In this example, we only want to require signing if we are building a release version and we are going to publish it. Because we are inspecting the task graph to determine if we are going to be publishing, we must set the signing.required property to a closure to defer the evaluation. See SigningExtension.setRequired(java.lang.Object) for more information.

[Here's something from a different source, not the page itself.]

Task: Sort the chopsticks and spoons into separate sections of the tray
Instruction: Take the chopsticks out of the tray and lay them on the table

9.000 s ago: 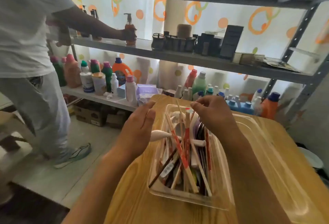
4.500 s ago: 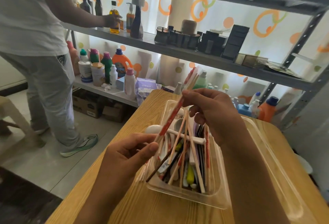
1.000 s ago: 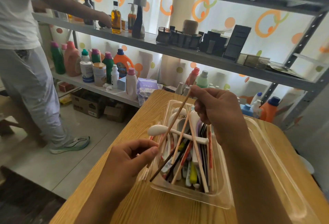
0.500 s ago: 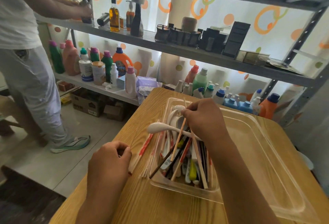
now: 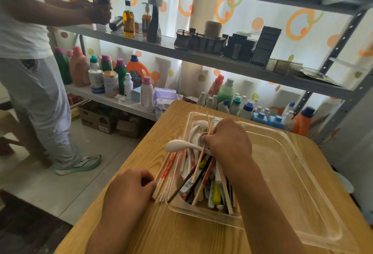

If the required condition does not hold true, artifacts will only be signed if signatory credentials are configured. Alternatively, you may want to skip signing entirely whether or not signatory credentials are available. If so, you can configure the Sign tasks to be skipped, for example by attaching a predicate using the onlyIf() method shown in the following example:

build.gradle.kts
tasks.withType<Sign>().configureEach {
    onlyIf("isReleaseVersion is set") { project.extra["isReleaseVersion"] as Boolean }
}
build.gradle
tasks.withType(Sign) {
    onlyIf("isReleaseVersion is set") { isReleaseVersion }
}

Publishing the signatures

When signing publications, the resultant signature artifacts are automatically added to the corresponding publication. Thus, when publishing to a repository, e.g. by executing the publish task, your signatures will be distributed along with the other artifacts without any additional configuration.

When signing configurations and tasks, the resultant signature artifacts are automatically added to the signatures dependency configuration.